> Aim of the exercise
Search the listing for the string "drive". Copy every line that has it.

Start of Source material

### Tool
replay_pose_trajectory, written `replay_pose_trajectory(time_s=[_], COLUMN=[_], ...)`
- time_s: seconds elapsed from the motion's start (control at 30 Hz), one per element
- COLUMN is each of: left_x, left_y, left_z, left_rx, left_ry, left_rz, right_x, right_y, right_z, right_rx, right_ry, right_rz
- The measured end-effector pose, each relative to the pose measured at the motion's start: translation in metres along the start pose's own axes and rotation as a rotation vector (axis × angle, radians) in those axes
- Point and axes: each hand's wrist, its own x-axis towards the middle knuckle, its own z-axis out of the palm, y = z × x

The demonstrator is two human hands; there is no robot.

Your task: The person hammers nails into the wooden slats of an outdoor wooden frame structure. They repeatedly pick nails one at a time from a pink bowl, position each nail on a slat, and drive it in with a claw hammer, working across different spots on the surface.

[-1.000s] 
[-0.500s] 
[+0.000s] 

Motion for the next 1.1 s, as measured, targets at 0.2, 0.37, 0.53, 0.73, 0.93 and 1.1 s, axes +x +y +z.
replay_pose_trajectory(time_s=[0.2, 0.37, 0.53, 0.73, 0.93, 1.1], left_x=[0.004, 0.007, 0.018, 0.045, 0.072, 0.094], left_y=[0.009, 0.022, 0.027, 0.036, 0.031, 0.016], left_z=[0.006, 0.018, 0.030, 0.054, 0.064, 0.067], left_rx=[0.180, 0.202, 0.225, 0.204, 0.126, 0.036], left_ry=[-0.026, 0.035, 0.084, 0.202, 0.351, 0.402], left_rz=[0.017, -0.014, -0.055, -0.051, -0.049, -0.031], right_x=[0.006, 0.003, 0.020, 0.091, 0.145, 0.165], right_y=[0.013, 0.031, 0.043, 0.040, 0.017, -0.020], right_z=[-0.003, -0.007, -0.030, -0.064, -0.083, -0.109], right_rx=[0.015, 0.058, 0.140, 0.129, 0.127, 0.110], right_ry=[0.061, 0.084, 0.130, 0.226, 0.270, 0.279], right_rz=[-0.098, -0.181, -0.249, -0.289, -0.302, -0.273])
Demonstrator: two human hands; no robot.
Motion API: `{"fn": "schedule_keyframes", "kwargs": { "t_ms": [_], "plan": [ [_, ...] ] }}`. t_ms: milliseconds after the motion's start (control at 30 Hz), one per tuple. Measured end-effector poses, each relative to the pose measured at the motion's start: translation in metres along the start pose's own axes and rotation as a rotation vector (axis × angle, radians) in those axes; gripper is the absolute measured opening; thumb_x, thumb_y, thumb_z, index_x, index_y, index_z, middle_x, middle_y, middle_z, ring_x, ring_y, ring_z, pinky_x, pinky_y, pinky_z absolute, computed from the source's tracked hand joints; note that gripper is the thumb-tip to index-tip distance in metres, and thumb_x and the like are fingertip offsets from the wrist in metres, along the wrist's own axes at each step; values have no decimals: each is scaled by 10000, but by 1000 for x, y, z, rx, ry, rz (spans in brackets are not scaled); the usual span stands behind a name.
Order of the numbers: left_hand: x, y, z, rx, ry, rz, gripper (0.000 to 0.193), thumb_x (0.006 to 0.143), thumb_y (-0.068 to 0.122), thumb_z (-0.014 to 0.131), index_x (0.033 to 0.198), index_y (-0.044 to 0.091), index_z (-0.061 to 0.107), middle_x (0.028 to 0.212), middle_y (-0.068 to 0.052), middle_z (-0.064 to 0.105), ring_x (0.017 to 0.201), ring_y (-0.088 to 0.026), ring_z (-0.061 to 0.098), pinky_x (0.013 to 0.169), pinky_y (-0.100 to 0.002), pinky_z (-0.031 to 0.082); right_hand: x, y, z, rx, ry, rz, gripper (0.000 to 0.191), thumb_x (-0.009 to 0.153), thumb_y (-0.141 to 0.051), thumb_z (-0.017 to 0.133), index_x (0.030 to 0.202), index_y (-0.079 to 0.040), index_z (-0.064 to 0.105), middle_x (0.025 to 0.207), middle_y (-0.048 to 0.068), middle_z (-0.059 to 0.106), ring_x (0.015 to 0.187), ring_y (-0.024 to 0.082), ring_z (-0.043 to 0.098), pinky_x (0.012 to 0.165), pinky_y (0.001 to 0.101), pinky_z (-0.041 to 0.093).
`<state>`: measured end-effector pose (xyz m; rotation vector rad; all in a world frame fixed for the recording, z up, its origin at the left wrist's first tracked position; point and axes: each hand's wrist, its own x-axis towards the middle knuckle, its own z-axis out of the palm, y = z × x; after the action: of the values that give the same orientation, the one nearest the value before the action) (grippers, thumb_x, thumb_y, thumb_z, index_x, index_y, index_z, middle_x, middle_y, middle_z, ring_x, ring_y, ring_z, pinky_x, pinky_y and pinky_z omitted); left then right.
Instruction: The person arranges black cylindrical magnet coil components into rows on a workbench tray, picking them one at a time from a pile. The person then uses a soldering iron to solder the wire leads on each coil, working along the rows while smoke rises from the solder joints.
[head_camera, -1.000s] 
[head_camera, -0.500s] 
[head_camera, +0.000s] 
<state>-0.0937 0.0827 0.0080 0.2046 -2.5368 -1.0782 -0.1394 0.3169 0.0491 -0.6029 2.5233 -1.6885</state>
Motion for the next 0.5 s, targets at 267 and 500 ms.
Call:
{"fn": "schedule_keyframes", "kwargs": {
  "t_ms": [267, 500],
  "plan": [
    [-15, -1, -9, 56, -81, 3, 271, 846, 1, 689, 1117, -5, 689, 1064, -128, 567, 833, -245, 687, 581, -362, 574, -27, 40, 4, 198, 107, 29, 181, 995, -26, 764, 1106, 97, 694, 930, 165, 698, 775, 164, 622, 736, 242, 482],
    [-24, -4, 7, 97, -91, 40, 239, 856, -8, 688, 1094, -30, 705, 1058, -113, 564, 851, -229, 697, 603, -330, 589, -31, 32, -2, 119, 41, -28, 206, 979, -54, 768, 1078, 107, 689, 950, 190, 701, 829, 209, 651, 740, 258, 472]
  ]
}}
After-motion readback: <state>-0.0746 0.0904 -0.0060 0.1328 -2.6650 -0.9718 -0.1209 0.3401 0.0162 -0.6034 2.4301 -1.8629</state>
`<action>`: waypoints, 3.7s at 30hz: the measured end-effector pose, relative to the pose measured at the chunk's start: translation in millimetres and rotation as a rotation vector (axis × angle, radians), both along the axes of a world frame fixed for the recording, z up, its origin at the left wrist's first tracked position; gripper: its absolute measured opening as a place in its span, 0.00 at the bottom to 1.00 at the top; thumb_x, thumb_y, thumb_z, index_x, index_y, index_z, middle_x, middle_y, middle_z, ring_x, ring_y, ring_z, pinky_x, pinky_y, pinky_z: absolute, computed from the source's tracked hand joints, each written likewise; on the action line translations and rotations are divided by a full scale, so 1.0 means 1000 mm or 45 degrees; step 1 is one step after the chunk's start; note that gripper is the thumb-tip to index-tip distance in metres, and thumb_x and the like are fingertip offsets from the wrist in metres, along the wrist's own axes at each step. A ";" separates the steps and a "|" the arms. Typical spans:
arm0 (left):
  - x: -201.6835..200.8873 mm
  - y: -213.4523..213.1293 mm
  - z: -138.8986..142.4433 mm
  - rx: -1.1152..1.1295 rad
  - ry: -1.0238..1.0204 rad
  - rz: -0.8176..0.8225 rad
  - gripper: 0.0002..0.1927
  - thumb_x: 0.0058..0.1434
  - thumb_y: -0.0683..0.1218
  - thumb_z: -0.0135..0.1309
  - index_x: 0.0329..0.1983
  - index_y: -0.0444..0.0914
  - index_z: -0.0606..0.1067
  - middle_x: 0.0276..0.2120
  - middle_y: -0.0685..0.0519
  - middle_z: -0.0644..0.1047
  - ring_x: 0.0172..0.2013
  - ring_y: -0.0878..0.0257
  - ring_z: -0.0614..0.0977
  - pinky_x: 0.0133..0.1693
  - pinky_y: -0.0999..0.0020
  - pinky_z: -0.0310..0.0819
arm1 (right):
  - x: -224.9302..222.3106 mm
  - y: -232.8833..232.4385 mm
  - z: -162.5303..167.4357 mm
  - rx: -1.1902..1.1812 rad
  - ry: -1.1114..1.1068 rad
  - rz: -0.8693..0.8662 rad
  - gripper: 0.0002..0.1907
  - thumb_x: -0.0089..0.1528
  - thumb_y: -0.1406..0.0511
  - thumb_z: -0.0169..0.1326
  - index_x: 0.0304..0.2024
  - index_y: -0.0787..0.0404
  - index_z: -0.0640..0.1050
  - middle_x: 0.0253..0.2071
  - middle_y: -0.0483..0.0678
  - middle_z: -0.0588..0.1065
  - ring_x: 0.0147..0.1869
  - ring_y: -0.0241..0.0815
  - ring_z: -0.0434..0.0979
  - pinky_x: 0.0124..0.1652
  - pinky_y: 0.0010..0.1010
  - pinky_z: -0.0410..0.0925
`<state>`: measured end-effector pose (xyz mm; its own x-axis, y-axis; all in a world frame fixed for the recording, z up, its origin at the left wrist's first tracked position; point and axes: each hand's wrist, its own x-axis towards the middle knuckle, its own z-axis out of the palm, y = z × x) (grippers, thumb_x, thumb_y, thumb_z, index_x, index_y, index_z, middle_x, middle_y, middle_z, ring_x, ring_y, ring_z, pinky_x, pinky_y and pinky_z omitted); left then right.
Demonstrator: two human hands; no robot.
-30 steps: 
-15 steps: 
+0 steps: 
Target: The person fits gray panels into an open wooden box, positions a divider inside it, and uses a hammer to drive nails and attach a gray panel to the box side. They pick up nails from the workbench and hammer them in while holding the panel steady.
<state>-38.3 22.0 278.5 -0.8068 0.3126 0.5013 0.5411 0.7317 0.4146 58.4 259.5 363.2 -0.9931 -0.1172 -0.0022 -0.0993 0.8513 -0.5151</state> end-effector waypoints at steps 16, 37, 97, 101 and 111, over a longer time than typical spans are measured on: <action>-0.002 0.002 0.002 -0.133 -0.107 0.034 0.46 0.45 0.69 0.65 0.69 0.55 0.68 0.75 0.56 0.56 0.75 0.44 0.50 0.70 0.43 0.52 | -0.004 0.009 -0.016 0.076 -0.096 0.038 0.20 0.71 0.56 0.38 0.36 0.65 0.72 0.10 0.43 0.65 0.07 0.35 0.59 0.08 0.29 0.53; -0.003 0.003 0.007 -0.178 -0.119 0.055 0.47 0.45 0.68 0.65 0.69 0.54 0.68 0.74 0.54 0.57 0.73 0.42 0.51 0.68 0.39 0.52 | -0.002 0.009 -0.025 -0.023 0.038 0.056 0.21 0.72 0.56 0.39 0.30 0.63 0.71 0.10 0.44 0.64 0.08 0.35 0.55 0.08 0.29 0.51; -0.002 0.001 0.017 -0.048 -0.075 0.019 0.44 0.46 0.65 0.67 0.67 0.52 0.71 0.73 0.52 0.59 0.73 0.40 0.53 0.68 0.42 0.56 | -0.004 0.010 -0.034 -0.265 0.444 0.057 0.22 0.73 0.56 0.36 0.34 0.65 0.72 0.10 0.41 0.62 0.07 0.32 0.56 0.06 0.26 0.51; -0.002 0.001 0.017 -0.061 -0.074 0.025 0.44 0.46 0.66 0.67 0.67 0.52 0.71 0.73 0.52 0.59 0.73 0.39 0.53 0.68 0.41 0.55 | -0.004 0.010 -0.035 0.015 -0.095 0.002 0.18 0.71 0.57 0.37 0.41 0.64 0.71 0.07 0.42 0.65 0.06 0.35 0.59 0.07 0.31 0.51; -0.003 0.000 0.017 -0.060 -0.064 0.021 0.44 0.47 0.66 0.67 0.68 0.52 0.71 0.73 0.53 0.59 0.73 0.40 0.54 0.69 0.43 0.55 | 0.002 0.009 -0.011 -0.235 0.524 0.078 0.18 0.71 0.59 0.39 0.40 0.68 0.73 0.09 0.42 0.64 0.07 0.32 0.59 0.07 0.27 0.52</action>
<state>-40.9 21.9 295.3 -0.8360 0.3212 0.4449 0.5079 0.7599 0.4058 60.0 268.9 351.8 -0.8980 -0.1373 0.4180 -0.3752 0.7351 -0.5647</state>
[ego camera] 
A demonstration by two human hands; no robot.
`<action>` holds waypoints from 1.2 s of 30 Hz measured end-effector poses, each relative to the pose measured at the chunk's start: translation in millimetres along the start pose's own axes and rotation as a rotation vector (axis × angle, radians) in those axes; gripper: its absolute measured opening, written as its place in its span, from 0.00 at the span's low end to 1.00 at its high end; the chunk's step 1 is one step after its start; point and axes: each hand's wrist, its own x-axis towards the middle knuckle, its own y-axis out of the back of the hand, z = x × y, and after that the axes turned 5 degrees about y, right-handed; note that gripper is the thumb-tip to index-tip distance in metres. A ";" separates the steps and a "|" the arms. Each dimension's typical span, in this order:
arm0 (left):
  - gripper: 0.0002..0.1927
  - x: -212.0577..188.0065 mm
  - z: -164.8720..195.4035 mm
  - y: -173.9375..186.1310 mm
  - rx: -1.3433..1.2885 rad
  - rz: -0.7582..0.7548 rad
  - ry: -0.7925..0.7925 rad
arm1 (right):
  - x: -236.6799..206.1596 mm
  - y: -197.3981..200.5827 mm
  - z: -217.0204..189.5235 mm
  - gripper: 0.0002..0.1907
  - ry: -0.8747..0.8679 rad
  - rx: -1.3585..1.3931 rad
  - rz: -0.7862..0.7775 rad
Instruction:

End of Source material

> Solution to this problem
Your task: The person hammers nails into the wooden slats of an outdoor wooden frame structure. They repeatedly pick nails one at a time from a pink bowl, position each nail on a slat, and drive it in with a claw hammer, working across different spots on the surface.
Target: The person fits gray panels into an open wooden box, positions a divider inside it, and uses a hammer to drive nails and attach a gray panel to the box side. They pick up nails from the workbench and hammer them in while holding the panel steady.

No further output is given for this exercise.